▸ **TASK TO COMPLETE**:
Each entry in the material below should be reproduced exactly.

▸ **RECORDS PROVIDED**:
====

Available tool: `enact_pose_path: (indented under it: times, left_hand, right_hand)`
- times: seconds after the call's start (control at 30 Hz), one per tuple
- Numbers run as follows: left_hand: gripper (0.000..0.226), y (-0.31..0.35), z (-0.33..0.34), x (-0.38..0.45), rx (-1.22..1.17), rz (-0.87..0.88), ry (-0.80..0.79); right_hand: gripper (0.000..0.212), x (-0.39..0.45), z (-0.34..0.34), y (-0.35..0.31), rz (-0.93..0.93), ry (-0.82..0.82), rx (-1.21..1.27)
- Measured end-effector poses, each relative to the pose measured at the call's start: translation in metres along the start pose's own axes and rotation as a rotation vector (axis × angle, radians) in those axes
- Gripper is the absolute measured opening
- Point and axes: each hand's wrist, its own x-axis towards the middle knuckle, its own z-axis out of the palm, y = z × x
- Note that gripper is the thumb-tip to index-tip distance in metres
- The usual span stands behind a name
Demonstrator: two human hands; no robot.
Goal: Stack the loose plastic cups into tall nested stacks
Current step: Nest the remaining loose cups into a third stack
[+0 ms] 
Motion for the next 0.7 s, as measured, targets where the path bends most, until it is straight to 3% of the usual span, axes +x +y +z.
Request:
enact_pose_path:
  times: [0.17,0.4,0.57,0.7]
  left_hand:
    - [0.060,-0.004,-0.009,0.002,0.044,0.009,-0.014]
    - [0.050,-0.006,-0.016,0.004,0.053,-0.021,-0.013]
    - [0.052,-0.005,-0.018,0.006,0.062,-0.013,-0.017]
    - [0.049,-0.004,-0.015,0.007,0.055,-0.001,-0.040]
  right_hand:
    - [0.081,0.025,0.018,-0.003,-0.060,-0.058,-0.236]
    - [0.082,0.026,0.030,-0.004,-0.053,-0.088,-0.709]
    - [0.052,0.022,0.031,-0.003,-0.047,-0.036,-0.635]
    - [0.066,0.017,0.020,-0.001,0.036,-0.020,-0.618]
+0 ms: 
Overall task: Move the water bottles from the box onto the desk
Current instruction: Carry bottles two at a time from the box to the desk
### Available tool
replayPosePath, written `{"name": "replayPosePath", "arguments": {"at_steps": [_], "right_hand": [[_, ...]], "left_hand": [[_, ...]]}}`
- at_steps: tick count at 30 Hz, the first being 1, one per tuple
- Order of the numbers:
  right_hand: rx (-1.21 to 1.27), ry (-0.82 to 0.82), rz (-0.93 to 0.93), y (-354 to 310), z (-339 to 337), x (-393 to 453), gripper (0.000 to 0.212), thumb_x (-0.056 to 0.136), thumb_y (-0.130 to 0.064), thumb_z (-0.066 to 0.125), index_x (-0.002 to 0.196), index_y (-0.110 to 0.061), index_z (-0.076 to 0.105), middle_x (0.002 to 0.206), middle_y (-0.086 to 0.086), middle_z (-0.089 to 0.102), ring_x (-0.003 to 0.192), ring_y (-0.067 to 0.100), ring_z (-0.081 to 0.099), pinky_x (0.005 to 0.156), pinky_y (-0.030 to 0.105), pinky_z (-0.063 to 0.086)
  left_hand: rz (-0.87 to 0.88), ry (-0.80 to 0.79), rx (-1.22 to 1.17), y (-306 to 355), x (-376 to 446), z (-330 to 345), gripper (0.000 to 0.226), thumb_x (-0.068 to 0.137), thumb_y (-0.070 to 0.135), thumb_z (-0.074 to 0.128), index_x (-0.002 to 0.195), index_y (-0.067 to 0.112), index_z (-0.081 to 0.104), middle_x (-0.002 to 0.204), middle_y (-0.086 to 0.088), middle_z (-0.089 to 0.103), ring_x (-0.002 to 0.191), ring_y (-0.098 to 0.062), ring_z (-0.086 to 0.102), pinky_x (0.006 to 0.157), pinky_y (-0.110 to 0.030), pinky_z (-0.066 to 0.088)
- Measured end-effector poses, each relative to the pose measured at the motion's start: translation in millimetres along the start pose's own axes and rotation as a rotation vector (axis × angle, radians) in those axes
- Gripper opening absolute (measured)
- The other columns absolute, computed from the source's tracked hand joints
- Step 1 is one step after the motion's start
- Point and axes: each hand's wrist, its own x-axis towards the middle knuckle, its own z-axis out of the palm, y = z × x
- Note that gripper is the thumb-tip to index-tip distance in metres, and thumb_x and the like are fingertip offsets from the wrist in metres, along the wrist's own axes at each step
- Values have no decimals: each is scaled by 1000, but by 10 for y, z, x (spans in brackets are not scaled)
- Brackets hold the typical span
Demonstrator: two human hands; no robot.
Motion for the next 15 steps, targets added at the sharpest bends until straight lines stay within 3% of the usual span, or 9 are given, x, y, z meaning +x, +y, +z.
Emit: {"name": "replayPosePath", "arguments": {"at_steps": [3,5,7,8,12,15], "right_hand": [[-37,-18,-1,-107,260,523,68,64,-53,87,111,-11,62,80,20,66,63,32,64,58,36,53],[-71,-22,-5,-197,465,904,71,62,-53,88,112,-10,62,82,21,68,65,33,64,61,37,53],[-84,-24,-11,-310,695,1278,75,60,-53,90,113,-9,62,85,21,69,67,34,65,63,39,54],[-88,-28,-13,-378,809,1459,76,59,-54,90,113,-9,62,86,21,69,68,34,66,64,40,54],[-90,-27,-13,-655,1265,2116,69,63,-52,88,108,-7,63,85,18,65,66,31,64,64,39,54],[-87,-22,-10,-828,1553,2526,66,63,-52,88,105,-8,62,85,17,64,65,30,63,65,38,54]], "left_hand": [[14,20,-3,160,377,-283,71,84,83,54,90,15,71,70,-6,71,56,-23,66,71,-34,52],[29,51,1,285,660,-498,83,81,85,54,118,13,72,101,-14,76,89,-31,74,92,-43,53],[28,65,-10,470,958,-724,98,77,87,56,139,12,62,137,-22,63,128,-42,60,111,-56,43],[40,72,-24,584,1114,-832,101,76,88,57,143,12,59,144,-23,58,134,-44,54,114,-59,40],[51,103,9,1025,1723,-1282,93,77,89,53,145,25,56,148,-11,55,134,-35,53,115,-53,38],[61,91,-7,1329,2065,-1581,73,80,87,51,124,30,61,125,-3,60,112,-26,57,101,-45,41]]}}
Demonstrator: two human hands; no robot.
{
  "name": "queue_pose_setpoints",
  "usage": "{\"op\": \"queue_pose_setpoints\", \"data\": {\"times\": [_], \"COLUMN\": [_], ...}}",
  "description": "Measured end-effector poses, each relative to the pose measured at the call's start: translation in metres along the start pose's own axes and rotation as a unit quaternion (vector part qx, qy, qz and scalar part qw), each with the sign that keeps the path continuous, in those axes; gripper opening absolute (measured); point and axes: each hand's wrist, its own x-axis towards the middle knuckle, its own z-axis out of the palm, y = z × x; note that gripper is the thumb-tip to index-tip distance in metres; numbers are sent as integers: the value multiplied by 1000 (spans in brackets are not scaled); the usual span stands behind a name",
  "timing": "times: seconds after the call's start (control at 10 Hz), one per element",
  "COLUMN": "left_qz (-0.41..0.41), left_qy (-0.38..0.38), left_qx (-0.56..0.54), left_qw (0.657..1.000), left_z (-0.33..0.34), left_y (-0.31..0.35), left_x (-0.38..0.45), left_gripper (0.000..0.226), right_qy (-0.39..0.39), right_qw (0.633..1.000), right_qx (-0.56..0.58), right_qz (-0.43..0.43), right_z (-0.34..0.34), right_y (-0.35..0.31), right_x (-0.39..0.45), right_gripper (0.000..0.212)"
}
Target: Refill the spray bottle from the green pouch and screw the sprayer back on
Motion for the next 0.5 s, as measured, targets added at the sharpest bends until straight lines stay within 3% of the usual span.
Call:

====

▸ **RESPONSE TO THIS TASK**:
Available tool: `enact_pose_path: (indented under it: times, left_hand, right_hand)`
- times: seconds after the call's start (control at 30 Hz), one per tuple
- Numbers run as follows: left_hand: gripper (0.000..0.226), y (-0.31..0.35), z (-0.33..0.34), x (-0.38..0.45), rx (-1.22..1.17), rz (-0.87..0.88), ry (-0.80..0.79); right_hand: gripper (0.000..0.212), x (-0.39..0.45), z (-0.34..0.34), y (-0.35..0.31), rz (-0.93..0.93), ry (-0.82..0.82), rx (-1.21..1.27)
- Measured end-effector poses, each relative to the pose measured at the call's start: translation in metres along the start pose's own axes and rotation as a rotation vector (axis × angle, radians) in those axes
- Gripper is the absolute measured opening
- Point and axes: each hand's wrist, its own x-axis towards the middle knuckle, its own z-axis out of the palm, y = z × x
- Note that gripper is the thumb-tip to index-tip distance in metres
- The usual span stands behind a name
Demonstrator: two human hands; no robot.
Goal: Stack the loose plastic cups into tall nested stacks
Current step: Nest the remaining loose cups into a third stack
[+0 ms] 
Motion for the next 0.7 s, as measured, targets where the path bends most, until it is straight to 3% of the usual span, axes +x +y +z.
Request:
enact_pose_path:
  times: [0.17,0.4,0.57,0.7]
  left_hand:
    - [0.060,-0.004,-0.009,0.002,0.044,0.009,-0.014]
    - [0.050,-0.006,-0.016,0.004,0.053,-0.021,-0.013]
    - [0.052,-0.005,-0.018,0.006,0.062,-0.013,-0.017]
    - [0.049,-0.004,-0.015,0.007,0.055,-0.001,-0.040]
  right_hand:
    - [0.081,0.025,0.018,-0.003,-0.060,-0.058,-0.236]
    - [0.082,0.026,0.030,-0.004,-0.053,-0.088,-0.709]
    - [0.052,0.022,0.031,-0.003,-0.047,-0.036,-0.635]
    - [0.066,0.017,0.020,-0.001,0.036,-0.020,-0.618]
+0 ms: 
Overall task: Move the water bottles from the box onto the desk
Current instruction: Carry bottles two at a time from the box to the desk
### Available tool
replayPosePath, written `{"name": "replayPosePath", "arguments": {"at_steps": [_], "right_hand": [[_, ...]], "left_hand": [[_, ...]]}}`
- at_steps: tick count at 30 Hz, the first being 1, one per tuple
- Order of the numbers:
  right_hand: rx (-1.21 to 1.27), ry (-0.82 to 0.82), rz (-0.93 to 0.93), y (-354 to 310), z (-339 to 337), x (-393 to 453), gripper (0.000 to 0.212), thumb_x (-0.056 to 0.136), thumb_y (-0.130 to 0.064), thumb_z (-0.066 to 0.125), index_x (-0.002 to 0.196), index_y (-0.110 to 0.061), index_z (-0.076 to 0.105), middle_x (0.002 to 0.206), middle_y (-0.086 to 0.086), middle_z (-0.089 to 0.102), ring_x (-0.003 to 0.192), ring_y (-0.067 to 0.100), ring_z (-0.081 to 0.099), pinky_x (0.005 to 0.156), pinky_y (-0.030 to 0.105), pinky_z (-0.063 to 0.086)
  left_hand: rz (-0.87 to 0.88), ry (-0.80 to 0.79), rx (-1.22 to 1.17), y (-306 to 355), x (-376 to 446), z (-330 to 345), gripper (0.000 to 0.226), thumb_x (-0.068 to 0.137), thumb_y (-0.070 to 0.135), thumb_z (-0.074 to 0.128), index_x (-0.002 to 0.195), index_y (-0.067 to 0.112), index_z (-0.081 to 0.104), middle_x (-0.002 to 0.204), middle_y (-0.086 to 0.088), middle_z (-0.089 to 0.103), ring_x (-0.002 to 0.191), ring_y (-0.098 to 0.062), ring_z (-0.086 to 0.102), pinky_x (0.006 to 0.157), pinky_y (-0.110 to 0.030), pinky_z (-0.066 to 0.088)
- Measured end-effector poses, each relative to the pose measured at the motion's start: translation in millimetres along the start pose's own axes and rotation as a rotation vector (axis × angle, radians) in those axes
- Gripper opening absolute (measured)
- The other columns absolute, computed from the source's tracked hand joints
- Step 1 is one step after the motion's start
- Point and axes: each hand's wrist, its own x-axis towards the middle knuckle, its own z-axis out of the palm, y = z × x
- Note that gripper is the thumb-tip to index-tip distance in metres, and thumb_x and the like are fingertip offsets from the wrist in metres, along the wrist's own axes at each step
- Values have no decimals: each is scaled by 1000, but by 10 for y, z, x (spans in brackets are not scaled)
- Brackets hold the typical span
Demonstrator: two human hands; no robot.
Motion for the next 15 steps, targets added at the sharpest bends until straight lines stay within 3% of the usual span, or 9 are given, x, y, z meaning +x, +y, +z.
Emit: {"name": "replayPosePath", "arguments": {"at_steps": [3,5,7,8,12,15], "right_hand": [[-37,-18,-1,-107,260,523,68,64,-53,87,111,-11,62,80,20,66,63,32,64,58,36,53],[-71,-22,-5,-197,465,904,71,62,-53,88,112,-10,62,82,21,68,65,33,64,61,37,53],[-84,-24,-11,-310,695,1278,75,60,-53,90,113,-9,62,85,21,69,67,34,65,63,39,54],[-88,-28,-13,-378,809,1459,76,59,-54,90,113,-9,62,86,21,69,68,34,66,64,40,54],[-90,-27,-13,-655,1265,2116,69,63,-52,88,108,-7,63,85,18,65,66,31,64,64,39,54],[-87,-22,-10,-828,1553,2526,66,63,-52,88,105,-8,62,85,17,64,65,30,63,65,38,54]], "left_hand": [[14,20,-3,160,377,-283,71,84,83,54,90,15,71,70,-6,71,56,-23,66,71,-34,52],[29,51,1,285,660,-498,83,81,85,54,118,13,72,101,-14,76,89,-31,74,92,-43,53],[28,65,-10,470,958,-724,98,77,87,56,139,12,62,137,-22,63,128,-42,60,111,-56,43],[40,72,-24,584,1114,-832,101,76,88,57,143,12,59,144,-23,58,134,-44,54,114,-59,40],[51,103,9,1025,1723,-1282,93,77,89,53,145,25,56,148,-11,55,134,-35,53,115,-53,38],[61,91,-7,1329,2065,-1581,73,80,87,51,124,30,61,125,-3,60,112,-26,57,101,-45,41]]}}
Demonstrator: two human hands; no robot.
{
  "name": "queue_pose_setpoints",
  "usage": "{\"op\": \"queue_pose_setpoints\", \"data\": {\"times\": [_], \"COLUMN\": [_], ...}}",
  "description": "Measured end-effector poses, each relative to the pose measured at the call's start: translation in metres along the start pose's own axes and rotation as a unit quaternion (vector part qx, qy, qz and scalar part qw), each with the sign that keeps the path continuous, in those axes; gripper opening absolute (measured); point and axes: each hand's wrist, its own x-axis towards the middle knuckle, its own z-axis out of the palm, y = z × x; note that gripper is the thumb-tip to index-tip distance in metres; numbers are sent as integers: the value multiplied by 1000 (spans in brackets are not scaled); the usual span stands behind a name",
  "timing": "times: seconds after the call's start (control at 10 Hz), one per element",
  "COLUMN": "left_qz (-0.41..0.41), left_qy (-0.38..0.38), left_qx (-0.56..0.54), left_qw (0.657..1.000), left_z (-0.33..0.34), left_y (-0.31..0.35), left_x (-0.38..0.45), left_gripper (0.000..0.226), right_qy (-0.39..0.39), right_qw (0.633..1.000), right_qx (-0.56..0.58), right_qz (-0.43..0.43), right_z (-0.34..0.34), right_y (-0.35..0.31), right_x (-0.39..0.45), right_gripper (0.000..0.212)"
}
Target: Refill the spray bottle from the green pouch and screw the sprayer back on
Motion for the next 0.5 s, as measured, targets added at the sharpest bends until straight lines stay within 3% of the usual span.
Call:

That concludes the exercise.